The Beach Railroad Men knew each other well. Most were members of the Board of Trade, the businessmen's organization created to foster the growth of economic opportunity in Jacksonville and protect their own interests. The involved real estate development was high as were the number of lumbermen or merchants. They and their wives moved in the same social circles. Some were connected by marriage. At the end of the 1880s but more particularly in the 1890s, the Stockton family emerged as major players in the county. Thomas T. Stockton was controlled the Florida Times-Union; his brothers J. N. C. and Telfair were involved in both railroads. It was all a bit incestuous.
The JM&P group was not as well connected as the J&A group even though J.N.C. Stockton was deeply involved once Wallace died.
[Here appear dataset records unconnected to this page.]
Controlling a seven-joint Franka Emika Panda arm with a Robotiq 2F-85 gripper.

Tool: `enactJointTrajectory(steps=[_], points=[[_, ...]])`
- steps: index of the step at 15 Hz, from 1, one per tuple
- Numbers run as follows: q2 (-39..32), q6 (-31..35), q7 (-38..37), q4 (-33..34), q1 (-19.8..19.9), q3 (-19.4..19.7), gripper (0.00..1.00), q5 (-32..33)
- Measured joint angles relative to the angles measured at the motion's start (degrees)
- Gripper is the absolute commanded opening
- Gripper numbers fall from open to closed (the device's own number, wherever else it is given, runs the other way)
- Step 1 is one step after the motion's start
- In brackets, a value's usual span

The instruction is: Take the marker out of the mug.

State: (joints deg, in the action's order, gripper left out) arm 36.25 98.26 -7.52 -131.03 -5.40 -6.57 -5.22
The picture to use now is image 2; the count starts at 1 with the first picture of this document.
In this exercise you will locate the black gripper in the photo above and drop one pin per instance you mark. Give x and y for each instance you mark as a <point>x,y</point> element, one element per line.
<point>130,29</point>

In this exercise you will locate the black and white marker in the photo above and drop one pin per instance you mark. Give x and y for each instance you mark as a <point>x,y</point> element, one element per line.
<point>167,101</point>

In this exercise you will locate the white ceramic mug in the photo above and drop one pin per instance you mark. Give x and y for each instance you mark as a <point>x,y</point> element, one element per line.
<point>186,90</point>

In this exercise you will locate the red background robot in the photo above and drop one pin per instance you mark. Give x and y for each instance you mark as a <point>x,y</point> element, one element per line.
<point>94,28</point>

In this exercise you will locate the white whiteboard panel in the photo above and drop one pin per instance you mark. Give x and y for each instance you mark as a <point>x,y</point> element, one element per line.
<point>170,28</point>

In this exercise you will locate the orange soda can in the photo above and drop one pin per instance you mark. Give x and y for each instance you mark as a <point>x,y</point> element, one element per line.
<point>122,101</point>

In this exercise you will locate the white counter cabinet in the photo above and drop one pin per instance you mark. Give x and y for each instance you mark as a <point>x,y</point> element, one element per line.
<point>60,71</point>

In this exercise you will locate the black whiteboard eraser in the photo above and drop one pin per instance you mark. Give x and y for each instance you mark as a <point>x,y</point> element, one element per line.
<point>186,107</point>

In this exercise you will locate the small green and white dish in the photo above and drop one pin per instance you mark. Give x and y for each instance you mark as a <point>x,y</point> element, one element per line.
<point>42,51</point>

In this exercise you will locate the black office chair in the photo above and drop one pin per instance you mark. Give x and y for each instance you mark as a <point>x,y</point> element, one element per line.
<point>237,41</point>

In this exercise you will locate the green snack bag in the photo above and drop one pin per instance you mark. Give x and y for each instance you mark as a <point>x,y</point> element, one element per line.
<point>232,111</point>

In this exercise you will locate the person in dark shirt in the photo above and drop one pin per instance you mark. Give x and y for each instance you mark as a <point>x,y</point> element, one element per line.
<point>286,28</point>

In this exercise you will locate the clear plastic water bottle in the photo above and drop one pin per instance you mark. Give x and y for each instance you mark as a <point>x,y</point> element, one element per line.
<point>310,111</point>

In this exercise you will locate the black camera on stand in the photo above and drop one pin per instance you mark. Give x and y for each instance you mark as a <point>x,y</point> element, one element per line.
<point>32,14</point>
Wallace took the Togni and Solary as partners and Burrow and Haworth of Mayport but none of whom appeared to be in the Jacksonville elite or was part off one of the Jacksonville banks. The JM&P paid cash to build its tracks and almost all of it came from Wallace. Wallace's death meant his railroad could not afford to make the necessary logistical connections. Stockton, representing the widow, sold the business to Scott, Harman, and Yeomans. They not only refused to pay what they had promised they also used the property to float loans in New York, earned some income, and let it go bankrupt. They seemed to care little about Jacksonville.

And then came Flagler, buying the remains of both Beach railroads and melding the J&A into the Florida East Coast system and buying the Florida Times-Union to be make sure it always represented railroad interests. Neither Flagler nor the FEC after he died in 1913 could make money from the railroad. He spent most of his fortune and had to borrow more. The FEC declared bankruptcy in 1931. Flagler and the FEC couldn't make money from the railroad but did earn profits from the hotels except for the Continental Hotel in Atlantic Beach.

Railroads to the oceanfront as a profitable business was not to be. There simply were not enough people living on the beach. Only 326 lived there year around in 1900. Tourism for four months or well-to-do Jacksonville residents staying temporarily in cottages did not generate enough passenger traffic. The opening of the paved Atlantic Boulevard in 1910 began undercutting the Mayport Branch. The switch from coal to oil meant that carrying coal was ending; that freight was a main source of income for the Mayport Branch.

The Beach Railroad men benefited from building the railroads even though the roads themselves lost money. Without their existence the land at the beach would not have been sold and settled. Because of them, Jacksonville Beach was founded. Then Flagler entered the beach because of the J&A and created Atlantic Beach. The coast would have been developed eventually but it could have occurred decades later. We cannot know what might have happened. What we do know is that a portion of the Jacksonville economic elite changed the course of Florida history. The Jacksonville & Atlantic, in its incarnations, created a common bond among these entrepreneurs.

[1] William E. Brown, Jr. and Karen Hudson, " Henry Flagler and the Model Land Company, " Tequesta, 56 (56 (1996), pp. 46-76; Dovell, J. E., “The Railroads and Public Lands of Florida, 1879-1905.” Florida Historical Quarterly, Vol. 34:3 (January 1956) , pp. 226-258. Florida Land and Improvement, The Disston Lands of Florida. (New York: South Publishing Company, 1885).

[2] Department of the Interior, Census, 1880.